The study was designed as a randomized, open-label, parallel, non-inferiority, controlled trial. The study was approved by the Institutional Review Board of Tiantan Hospital (approval number QX2015-010-02), and informed consent was obtained from all participating subjects, either prior to their surgical procedure or from an authorized relative after the surgical procedure. CONSORT reporting guidelines were used. The study was registered on the PRS database in ClinicalTrial.gov (ID: NCT05365620).

Participants

Participants included patients aged 18 to 75 years undergoing mechanical ventilation during the immediate recovery period following a cardiac or neuro-surgical procedure. Patients were excluded from the study if they had any theoretical contraindication to IL-MIE, such as acute spinal cord shock, recent airway trauma or surgery, cardiogenic pulmonary edema, or acute respiratory distress syndrome (ARDS) necessitating ventilation with a high peak end-expiratory pressure (PEEP). Also excluded were patients with pneumothorax, hemoptysis, or severe ischemic heart disease. The study was conducted in two Intensive Care Units: Cardiac Surgery ICU at Anzhen Hospital and the Critical Care Medicine ICU at Tian Tan Hospital, both in Beijing, China.

Interventions

IL-MIE was performed using standard IL-MIE parameters (exsufflation pressure = -60 cm H2O, with flutter, 10 coughs/treatment). The CoughSync device does not require setting an exsufflation time, as the device terminates exsufflation automatically when expiratory airflow from the patient approaches zero, using a flow-cycled mechanism. CS was performed whenever deemed clinically indicated in the assessment of the treating nursing staff, according to the standard protocol for secretion management in the two participating ICUs, as described in Table 1.

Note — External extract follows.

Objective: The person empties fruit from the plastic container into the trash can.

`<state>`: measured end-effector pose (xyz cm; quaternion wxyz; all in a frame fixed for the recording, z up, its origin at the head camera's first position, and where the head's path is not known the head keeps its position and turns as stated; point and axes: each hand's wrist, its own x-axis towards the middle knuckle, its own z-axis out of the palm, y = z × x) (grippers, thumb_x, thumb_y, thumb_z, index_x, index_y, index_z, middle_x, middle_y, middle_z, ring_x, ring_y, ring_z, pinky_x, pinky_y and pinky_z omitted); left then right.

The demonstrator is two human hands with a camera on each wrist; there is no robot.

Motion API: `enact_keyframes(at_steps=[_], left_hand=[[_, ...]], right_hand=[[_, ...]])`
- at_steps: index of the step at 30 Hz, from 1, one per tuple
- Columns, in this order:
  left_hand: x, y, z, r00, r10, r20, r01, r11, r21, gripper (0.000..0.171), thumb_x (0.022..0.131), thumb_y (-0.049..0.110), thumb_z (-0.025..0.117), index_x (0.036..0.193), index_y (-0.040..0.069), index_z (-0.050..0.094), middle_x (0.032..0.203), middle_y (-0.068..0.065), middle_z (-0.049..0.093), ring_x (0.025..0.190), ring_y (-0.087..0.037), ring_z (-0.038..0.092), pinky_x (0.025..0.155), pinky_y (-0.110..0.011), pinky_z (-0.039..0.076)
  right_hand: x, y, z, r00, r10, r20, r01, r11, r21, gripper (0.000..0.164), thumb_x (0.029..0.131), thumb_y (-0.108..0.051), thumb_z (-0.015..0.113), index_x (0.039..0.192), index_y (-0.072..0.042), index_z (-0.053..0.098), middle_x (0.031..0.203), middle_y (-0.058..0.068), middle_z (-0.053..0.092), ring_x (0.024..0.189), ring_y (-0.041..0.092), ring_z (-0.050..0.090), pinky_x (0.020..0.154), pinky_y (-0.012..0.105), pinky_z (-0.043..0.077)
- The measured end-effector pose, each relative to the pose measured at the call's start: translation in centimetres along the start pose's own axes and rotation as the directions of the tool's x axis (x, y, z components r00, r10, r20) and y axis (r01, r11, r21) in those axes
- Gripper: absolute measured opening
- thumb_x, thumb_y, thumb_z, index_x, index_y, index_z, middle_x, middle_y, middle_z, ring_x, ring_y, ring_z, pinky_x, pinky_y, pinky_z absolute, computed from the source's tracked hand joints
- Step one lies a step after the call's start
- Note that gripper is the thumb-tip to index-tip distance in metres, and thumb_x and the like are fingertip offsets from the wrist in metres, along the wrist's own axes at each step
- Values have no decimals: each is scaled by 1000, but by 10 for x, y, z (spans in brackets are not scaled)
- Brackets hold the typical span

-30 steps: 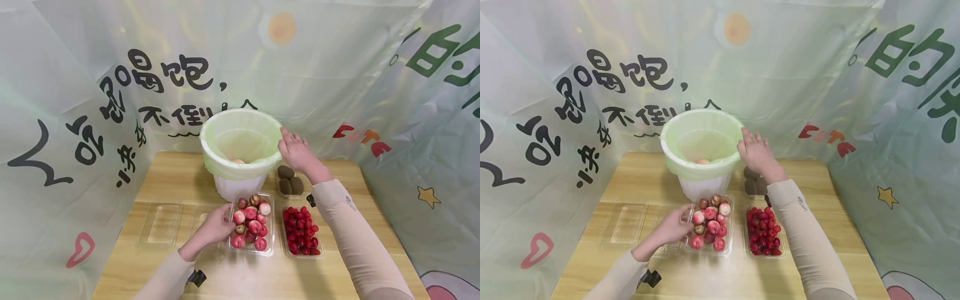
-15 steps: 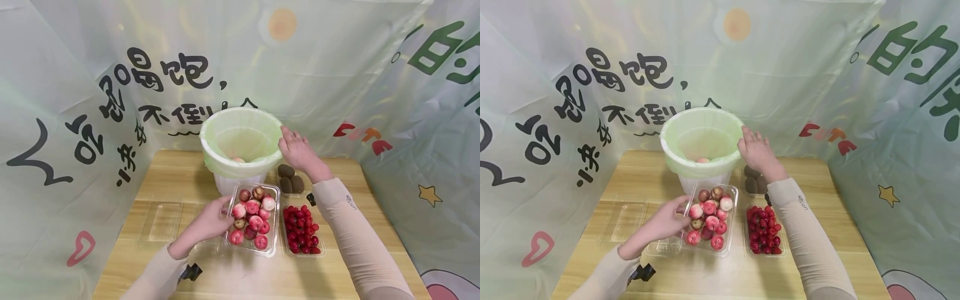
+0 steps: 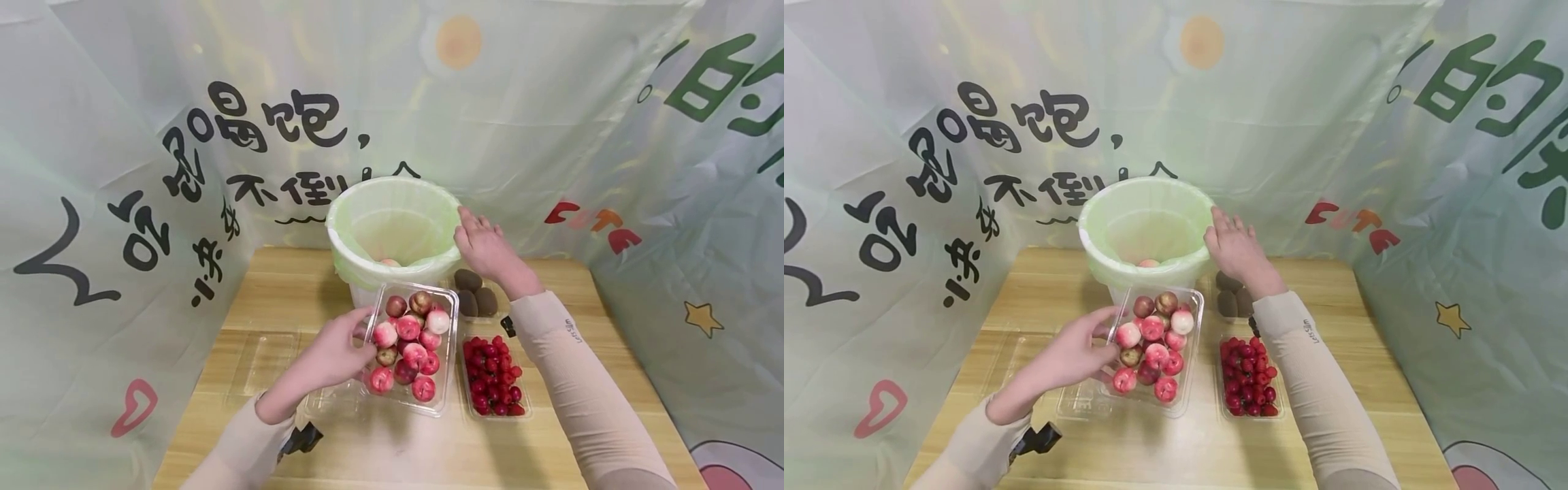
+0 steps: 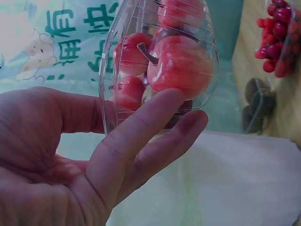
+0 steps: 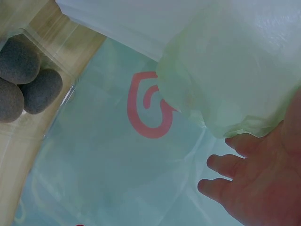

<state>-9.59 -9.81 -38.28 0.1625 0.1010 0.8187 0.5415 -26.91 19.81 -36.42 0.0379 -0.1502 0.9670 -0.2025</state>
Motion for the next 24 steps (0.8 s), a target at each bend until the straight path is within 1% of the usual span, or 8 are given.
enact_keyframes(at_steps=[4,7,14,19,24], left_hand=[[-2,9,-8,1000,22,9,-22,1000,1,74,92,-5,61,161,-2,36,121,-29,71,70,-19,72,58,-36,64],[-2,15,-16,999,43,13,-43,999,-5,71,92,-5,61,160,0,39,119,-28,72,69,-18,72,59,-37,65],[-3,34,-36,997,62,50,-59,997,-56,72,94,-4,59,161,-3,33,128,-33,69,75,-23,77,65,-41,66],[0,45,-50,996,75,53,-73,997,-30,72,95,-3,60,162,-2,32,125,-32,70,76,-23,77,66,-42,66],[10,49,-63,996,72,56,-69,996,-50,71,95,-4,59,160,-3,33,117,-31,72,80,-25,77,71,-45,67]], right_hand=[[-1,0,-1,1000,1,-2,-1,1000,6,68,111,-43,13,170,-10,3,178,14,9,163,47,9,131,66,3],[-1,0,-1,1000,3,-2,-3,1000,5,68,111,-43,13,171,-11,3,178,14,9,163,47,8,131,66,3],[-1,0,-1,1000,1,-5,-1,1000,5,68,112,-43,13,171,-11,4,178,15,11,163,46,10,130,67,4],[-1,0,-1,1000,4,5,-4,1000,12,68,112,-44,12,171,-12,2,178,13,8,163,45,8,131,65,2],[-1,1,0,1000,10,11,-11,1000,15,69,111,-46,10,171,-13,1,179,11,7,164,44,7,131,65,2]])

Table 1.Indications for performing Catheter Suction
Indications
  1. Appearance of serrations in the volume-pressure curve displayed by the ventilator
  2. Airway rhonchi or bubbling heard on auscultation
  3. An increase in peak airway pressure (when using volume control mode)
  4. A decrease in tidal volume (when using pressure control mode)
  5. Deterioration in oxygen saturation below 95%
  6. Visible secretions in the airway
  7. Acute respiratory distress
  8. Suspected aspiration of gastric contents or upper airway secretions

Before each CS treatment, 100% oxygen was administered for one minute, regardless of the patient’s baseline oxygen requirement, as per the standard operating protocol in that ICU. Before IL-MIE treatments, no additional oxygen was administered beyond the patient’s baseline oxygen requirement. Pharmacological management in both groups included analgesia and sedation as routinely used postoperatively in those ICUs.

Outcomes

Demographic information and vital signs were recorded for all subjects. Arterial partial pressure of oxygen (PaO2), arterial oxygen saturation (SaO2), and oxygenation index (PaO2/FiO2) were defined as the primary endpoints of the study, with arterial partial pressure of carbon dioxide (PaCO2), pulse oximetry (SpO2), heart rate (HR), and ventilator parameters (inspired oxygen, tidal volume [Vt], peak inspiratory pressure [PIP], airway plateau pressure [Pplat], and PEEP) as secondary endpoints.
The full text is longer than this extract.